■ **TASK DETAILS**: Pull out every line below that contains the word "finger".

■ **DATASET**:
========================
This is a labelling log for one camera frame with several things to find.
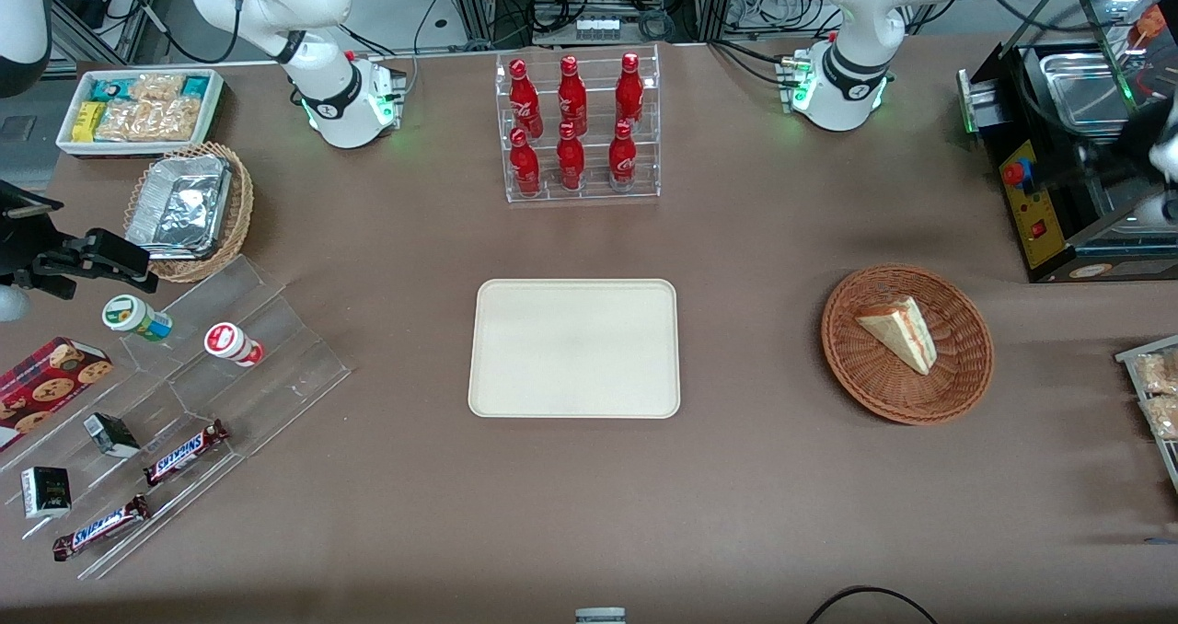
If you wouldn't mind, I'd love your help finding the clear acrylic stepped stand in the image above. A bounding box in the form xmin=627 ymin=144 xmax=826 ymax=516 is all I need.
xmin=0 ymin=255 xmax=353 ymax=582

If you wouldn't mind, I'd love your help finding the red tartan cookie box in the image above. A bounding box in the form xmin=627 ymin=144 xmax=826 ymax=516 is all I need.
xmin=0 ymin=336 xmax=114 ymax=452

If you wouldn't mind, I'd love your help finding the red label yoghurt cup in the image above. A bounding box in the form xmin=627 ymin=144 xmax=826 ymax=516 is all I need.
xmin=203 ymin=322 xmax=266 ymax=369

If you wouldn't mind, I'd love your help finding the yellow snack packet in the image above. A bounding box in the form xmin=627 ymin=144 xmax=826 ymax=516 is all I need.
xmin=72 ymin=101 xmax=108 ymax=143

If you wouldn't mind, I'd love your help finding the cream plastic tray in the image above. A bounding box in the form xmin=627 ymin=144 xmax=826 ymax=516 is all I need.
xmin=467 ymin=278 xmax=682 ymax=421

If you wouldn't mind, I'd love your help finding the dark box with white side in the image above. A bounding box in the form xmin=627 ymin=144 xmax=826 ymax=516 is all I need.
xmin=20 ymin=465 xmax=73 ymax=521

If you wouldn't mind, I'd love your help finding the clear acrylic bottle rack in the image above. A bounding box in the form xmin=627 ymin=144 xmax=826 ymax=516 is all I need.
xmin=494 ymin=43 xmax=663 ymax=205

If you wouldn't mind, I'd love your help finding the clear cracker packet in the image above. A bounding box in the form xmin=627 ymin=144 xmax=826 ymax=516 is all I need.
xmin=1134 ymin=350 xmax=1178 ymax=395
xmin=129 ymin=73 xmax=186 ymax=103
xmin=1139 ymin=394 xmax=1178 ymax=442
xmin=97 ymin=99 xmax=154 ymax=143
xmin=147 ymin=98 xmax=204 ymax=143

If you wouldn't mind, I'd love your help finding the brown wicker basket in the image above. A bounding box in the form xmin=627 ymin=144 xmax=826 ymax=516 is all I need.
xmin=820 ymin=264 xmax=996 ymax=426

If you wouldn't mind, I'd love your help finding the Snickers chocolate bar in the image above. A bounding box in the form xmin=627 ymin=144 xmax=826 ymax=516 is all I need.
xmin=52 ymin=493 xmax=152 ymax=563
xmin=143 ymin=419 xmax=231 ymax=488

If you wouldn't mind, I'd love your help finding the aluminium foil tray stack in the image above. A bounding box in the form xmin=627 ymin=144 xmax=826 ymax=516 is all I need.
xmin=125 ymin=154 xmax=233 ymax=262

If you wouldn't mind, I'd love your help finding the grey snack tray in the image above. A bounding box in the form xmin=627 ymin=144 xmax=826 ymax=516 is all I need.
xmin=1114 ymin=333 xmax=1178 ymax=498

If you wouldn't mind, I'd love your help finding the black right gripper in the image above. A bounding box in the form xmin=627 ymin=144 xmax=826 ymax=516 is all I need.
xmin=0 ymin=179 xmax=160 ymax=300

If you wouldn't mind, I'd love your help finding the red cola bottle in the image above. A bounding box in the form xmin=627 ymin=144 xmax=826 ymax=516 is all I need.
xmin=508 ymin=127 xmax=543 ymax=199
xmin=558 ymin=55 xmax=589 ymax=137
xmin=614 ymin=52 xmax=646 ymax=129
xmin=607 ymin=120 xmax=639 ymax=193
xmin=508 ymin=59 xmax=545 ymax=140
xmin=555 ymin=122 xmax=587 ymax=193

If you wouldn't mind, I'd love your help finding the black cable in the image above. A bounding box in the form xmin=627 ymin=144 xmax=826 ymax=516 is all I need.
xmin=807 ymin=584 xmax=941 ymax=624

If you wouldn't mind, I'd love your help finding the white snack container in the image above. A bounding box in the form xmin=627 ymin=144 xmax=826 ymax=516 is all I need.
xmin=55 ymin=67 xmax=227 ymax=161

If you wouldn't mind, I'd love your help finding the green label yoghurt cup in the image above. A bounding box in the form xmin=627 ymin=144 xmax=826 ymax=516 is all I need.
xmin=101 ymin=295 xmax=174 ymax=343

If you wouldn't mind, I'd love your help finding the light wicker basket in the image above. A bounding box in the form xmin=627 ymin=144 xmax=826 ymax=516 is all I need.
xmin=123 ymin=141 xmax=255 ymax=283

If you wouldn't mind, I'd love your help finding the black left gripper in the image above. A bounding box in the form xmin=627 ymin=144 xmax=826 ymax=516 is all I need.
xmin=1117 ymin=98 xmax=1178 ymax=179

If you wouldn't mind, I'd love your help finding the triangular wrapped sandwich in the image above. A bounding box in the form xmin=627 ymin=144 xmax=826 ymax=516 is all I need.
xmin=855 ymin=295 xmax=939 ymax=376

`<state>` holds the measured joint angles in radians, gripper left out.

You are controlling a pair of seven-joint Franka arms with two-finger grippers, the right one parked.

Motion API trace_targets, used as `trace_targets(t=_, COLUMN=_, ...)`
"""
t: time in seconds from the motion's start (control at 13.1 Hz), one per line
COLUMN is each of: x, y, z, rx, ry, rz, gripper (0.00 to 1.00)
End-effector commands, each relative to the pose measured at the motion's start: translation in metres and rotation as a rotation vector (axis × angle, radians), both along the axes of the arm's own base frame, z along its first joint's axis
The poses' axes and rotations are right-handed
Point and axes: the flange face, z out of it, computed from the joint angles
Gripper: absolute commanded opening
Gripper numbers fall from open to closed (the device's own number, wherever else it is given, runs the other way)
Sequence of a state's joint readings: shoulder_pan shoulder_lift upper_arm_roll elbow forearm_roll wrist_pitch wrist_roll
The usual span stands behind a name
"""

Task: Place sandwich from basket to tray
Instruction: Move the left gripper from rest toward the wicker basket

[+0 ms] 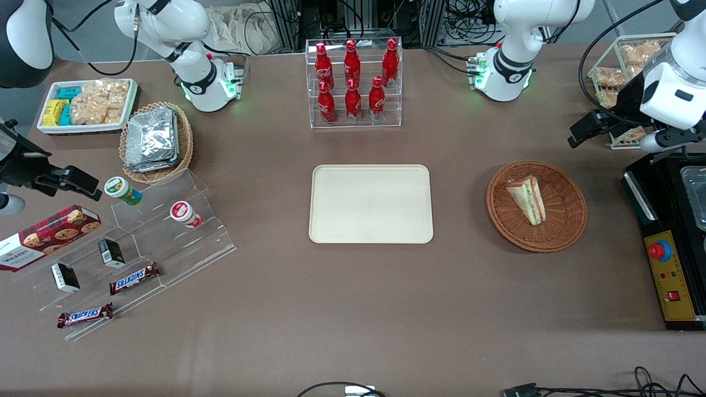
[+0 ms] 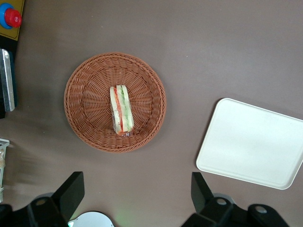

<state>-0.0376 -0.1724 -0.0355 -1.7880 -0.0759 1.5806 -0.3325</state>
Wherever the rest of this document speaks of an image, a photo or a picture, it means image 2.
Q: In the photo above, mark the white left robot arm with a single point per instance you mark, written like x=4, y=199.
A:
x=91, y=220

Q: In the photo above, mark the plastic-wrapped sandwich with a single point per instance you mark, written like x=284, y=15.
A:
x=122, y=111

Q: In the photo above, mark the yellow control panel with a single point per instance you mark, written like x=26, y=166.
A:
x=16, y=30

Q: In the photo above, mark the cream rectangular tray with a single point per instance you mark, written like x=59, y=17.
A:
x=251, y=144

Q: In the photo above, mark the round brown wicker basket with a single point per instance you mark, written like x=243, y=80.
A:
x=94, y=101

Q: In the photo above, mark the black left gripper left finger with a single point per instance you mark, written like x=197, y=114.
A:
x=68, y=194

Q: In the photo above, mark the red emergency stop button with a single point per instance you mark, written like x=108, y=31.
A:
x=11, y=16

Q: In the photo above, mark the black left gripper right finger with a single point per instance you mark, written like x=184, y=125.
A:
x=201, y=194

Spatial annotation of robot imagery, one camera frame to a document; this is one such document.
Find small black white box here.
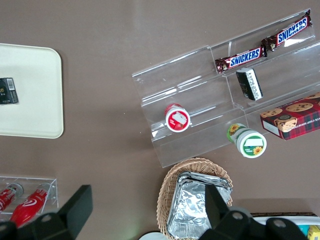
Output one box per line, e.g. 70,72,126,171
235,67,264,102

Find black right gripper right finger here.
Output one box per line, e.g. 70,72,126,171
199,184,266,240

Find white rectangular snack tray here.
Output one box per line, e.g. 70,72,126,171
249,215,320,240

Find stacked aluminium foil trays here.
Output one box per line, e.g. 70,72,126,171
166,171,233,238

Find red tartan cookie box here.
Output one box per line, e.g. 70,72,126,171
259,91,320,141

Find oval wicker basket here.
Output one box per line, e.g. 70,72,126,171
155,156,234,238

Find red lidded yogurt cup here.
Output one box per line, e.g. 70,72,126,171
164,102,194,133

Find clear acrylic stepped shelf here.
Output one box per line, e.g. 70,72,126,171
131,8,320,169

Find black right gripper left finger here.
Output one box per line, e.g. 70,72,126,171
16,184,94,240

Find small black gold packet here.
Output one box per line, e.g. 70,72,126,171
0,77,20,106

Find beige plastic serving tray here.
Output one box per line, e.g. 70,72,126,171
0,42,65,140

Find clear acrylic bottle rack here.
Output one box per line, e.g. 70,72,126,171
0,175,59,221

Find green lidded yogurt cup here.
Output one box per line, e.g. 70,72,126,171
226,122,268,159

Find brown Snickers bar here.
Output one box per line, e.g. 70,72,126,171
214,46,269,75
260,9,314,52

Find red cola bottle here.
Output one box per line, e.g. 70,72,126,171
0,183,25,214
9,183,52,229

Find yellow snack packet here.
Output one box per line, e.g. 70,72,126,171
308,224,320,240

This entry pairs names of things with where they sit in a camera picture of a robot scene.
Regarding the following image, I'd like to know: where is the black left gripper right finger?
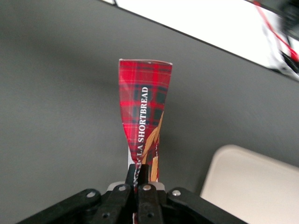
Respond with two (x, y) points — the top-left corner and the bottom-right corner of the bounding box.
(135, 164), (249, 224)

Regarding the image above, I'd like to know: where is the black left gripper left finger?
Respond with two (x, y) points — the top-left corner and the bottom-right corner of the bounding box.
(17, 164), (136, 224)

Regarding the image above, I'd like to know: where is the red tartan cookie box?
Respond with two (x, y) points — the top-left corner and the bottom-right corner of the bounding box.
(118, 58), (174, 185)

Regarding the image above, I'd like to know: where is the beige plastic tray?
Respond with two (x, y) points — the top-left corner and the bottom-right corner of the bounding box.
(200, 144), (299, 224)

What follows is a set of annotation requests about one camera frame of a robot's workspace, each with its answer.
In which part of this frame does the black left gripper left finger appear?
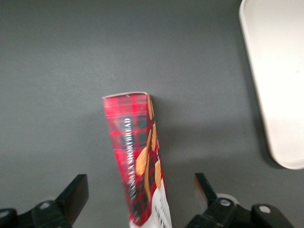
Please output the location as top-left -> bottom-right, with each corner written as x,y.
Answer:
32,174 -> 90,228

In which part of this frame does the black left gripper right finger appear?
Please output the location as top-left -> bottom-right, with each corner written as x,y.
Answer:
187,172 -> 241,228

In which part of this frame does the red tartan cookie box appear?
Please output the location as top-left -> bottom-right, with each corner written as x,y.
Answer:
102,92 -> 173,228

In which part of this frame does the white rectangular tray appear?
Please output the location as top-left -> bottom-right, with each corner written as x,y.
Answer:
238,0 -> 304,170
========================
■ **SOLUTION TO THIS EXERCISE**:
You are controlling a pair of seven-joint Franka arms with two-finger grippers, the right one parked.
Q: In the photo above, mark the black left gripper left finger with a single point per instance you mark, written like x=197, y=114.
Q: In the photo above, mark the black left gripper right finger with a single point per instance you mark, written like x=184, y=125.
Find black right gripper right finger here.
Find black right gripper left finger here.
Regarding the following image, I'd like to know: where is the black left gripper right finger?
Regarding the image above, I'd like to know: where is the black left gripper left finger?
In which part of this frame does the black left gripper left finger appear?
In which part of this frame does the black left gripper right finger appear?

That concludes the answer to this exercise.